#### [ABOUT THIS TASK]
Stop after the line containing "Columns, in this": print each line exactly from the first line of the listing up to that point.

#### [DATA SECTION]
★ ★ ★

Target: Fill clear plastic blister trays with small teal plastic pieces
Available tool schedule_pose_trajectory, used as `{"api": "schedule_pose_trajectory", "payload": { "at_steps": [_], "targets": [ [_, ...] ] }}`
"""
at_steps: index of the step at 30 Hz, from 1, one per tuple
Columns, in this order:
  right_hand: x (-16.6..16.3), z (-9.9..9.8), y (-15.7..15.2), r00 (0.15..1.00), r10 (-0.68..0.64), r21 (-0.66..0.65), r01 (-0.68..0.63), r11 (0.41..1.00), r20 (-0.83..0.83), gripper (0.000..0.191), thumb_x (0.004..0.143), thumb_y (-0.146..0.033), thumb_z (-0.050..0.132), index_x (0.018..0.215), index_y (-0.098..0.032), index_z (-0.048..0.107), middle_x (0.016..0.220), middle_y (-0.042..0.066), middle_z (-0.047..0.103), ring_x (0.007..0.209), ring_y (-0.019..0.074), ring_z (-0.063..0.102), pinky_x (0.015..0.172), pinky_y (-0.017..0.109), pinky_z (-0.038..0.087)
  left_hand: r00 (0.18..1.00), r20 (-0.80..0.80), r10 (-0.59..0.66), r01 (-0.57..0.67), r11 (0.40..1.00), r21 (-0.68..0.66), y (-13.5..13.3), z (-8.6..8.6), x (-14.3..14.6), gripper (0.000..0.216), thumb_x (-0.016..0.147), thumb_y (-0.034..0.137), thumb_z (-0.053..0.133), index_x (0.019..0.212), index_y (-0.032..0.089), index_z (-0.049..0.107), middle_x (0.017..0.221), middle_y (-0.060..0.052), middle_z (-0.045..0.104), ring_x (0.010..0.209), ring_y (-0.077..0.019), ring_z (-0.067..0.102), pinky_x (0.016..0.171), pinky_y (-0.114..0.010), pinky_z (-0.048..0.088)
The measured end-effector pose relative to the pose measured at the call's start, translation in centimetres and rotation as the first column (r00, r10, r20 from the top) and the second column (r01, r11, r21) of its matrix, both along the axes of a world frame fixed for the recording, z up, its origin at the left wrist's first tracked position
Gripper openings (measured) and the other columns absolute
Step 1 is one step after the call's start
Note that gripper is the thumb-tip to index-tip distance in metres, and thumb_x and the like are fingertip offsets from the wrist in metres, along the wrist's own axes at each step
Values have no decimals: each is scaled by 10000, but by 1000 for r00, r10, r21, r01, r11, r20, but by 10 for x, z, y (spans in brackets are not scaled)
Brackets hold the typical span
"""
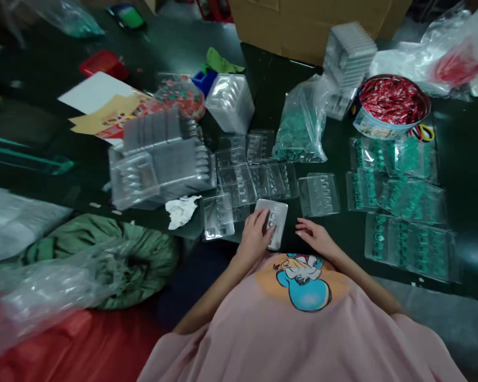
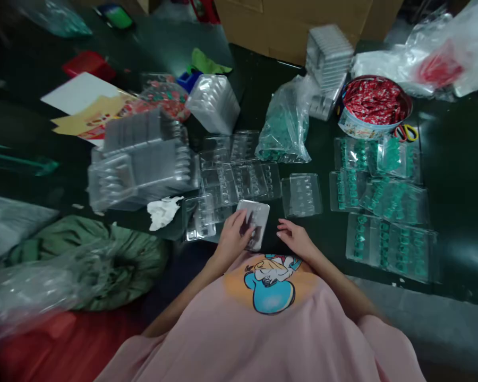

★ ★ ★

#### [ANSWER FOR THE TASK]
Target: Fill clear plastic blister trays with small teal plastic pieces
Available tool schedule_pose_trajectory, used as `{"api": "schedule_pose_trajectory", "payload": { "at_steps": [_], "targets": [ [_, ...] ] }}`
"""
at_steps: index of the step at 30 Hz, from 1, one per tuple
Columns, in this order:

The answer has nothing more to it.